*** Begin section ***

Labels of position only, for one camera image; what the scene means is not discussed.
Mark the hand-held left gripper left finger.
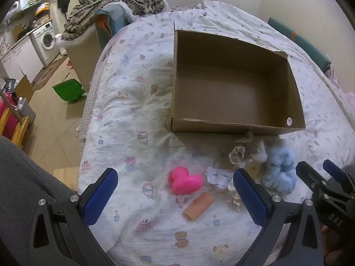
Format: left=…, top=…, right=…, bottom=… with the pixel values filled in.
left=26, top=168, right=120, bottom=266

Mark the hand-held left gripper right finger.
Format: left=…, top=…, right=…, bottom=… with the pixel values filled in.
left=232, top=168, right=324, bottom=266

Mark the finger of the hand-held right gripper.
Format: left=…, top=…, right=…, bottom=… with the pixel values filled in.
left=322, top=159, right=350, bottom=192
left=296, top=161, right=328, bottom=198

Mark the cream plush toy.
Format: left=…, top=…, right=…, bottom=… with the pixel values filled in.
left=228, top=183, right=246, bottom=213

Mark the blue fluffy scrunchie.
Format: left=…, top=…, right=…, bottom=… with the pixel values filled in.
left=262, top=145, right=298, bottom=194

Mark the clear plastic bag with label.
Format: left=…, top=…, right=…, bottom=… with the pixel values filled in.
left=205, top=166, right=236, bottom=192

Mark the beige knitted scrunchie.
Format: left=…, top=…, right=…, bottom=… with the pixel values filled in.
left=229, top=130, right=254, bottom=167

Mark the orange foam tube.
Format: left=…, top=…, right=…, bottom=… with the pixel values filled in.
left=181, top=192, right=215, bottom=221

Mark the pink heart-shaped toy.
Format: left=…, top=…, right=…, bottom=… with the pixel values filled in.
left=170, top=166, right=205, bottom=195

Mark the brown cardboard box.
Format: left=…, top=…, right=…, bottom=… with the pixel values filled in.
left=170, top=22, right=306, bottom=136

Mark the white printed bedsheet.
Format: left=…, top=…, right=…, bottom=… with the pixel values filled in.
left=78, top=0, right=355, bottom=266

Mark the yellow wooden rack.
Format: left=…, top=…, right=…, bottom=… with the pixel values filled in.
left=0, top=108, right=31, bottom=148

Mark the green dustpan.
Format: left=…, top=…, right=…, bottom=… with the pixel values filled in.
left=53, top=79, right=86, bottom=102

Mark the grey bin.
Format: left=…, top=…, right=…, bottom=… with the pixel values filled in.
left=15, top=98, right=36, bottom=125

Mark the pink bag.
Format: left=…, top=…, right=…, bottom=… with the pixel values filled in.
left=0, top=91, right=18, bottom=139

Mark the brown cardboard sheet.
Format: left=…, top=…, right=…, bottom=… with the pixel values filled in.
left=14, top=75, right=35, bottom=103

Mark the patterned floor mat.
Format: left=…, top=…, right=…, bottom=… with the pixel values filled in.
left=32, top=55, right=70, bottom=90

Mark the beige armchair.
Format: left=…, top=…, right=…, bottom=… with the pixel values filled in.
left=67, top=28, right=104, bottom=92

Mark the white kitchen cabinet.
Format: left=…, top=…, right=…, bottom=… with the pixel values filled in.
left=0, top=36, right=43, bottom=82

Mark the white washing machine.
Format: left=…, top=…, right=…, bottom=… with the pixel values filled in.
left=31, top=22, right=60, bottom=64

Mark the teal cushion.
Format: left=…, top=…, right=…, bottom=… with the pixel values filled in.
left=93, top=3, right=134, bottom=38

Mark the patterned knitted blanket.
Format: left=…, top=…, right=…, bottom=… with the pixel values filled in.
left=61, top=0, right=170, bottom=41

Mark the dark hanging garment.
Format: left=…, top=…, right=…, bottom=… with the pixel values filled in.
left=57, top=0, right=71, bottom=14

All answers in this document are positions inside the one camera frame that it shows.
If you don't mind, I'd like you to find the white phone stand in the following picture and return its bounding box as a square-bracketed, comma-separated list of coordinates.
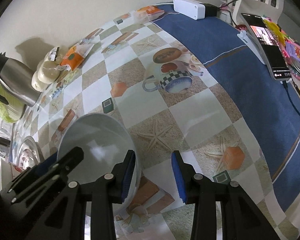
[236, 29, 269, 65]

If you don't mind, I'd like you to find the napa cabbage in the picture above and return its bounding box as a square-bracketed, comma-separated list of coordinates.
[0, 84, 28, 123]

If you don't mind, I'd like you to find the black smartphone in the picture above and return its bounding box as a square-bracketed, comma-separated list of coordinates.
[240, 12, 292, 80]

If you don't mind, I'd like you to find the clear glass cup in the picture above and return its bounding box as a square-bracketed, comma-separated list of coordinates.
[0, 125, 14, 138]

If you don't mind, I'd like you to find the grey metal pan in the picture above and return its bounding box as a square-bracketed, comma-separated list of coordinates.
[16, 135, 44, 170]

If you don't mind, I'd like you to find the blue tablecloth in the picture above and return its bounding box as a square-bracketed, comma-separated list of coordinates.
[150, 4, 300, 213]

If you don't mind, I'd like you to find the stainless steel thermos jug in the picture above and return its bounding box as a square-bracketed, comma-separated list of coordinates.
[0, 52, 41, 107]

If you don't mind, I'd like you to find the clear orange snack packet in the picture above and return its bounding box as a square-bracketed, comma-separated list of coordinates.
[132, 5, 165, 23]

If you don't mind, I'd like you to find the small white bowl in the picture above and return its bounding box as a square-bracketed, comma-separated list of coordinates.
[0, 159, 15, 193]

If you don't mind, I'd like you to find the bag of steamed buns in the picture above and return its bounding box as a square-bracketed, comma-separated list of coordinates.
[31, 47, 65, 92]

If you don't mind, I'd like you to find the white power box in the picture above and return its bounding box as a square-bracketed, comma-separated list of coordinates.
[173, 0, 206, 20]

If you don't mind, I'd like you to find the black plug adapter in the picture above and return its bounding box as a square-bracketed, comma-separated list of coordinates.
[204, 3, 222, 17]

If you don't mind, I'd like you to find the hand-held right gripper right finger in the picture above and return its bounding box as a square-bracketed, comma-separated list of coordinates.
[171, 150, 283, 240]

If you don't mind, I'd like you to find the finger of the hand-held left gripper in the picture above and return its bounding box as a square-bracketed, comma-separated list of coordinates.
[27, 152, 58, 174]
[0, 147, 84, 205]

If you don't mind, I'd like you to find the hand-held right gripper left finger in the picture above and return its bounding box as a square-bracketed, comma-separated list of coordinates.
[25, 150, 137, 240]

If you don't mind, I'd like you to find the white chair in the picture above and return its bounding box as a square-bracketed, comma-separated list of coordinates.
[230, 0, 286, 28]

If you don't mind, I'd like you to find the light blue bowl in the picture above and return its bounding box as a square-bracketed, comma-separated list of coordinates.
[57, 113, 142, 203]

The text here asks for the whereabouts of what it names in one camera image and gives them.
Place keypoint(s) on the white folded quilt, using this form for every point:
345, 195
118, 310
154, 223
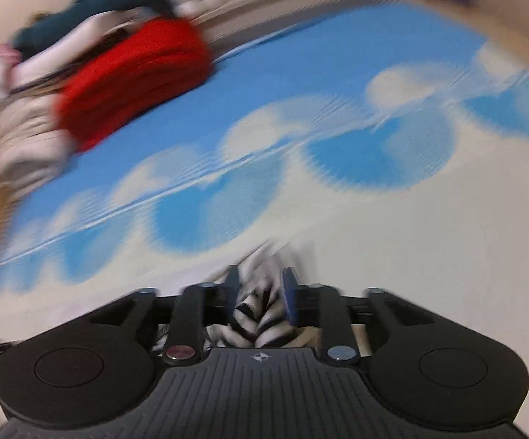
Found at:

*** End section ***

Show all lines above holding the word "camera".

Labels of position only, for one camera image; what the scene means is not discussed.
All answers in this document are positions inside the one camera frame that it shows.
The text here asks for the whereabouts of what it names in one camera image and gives them.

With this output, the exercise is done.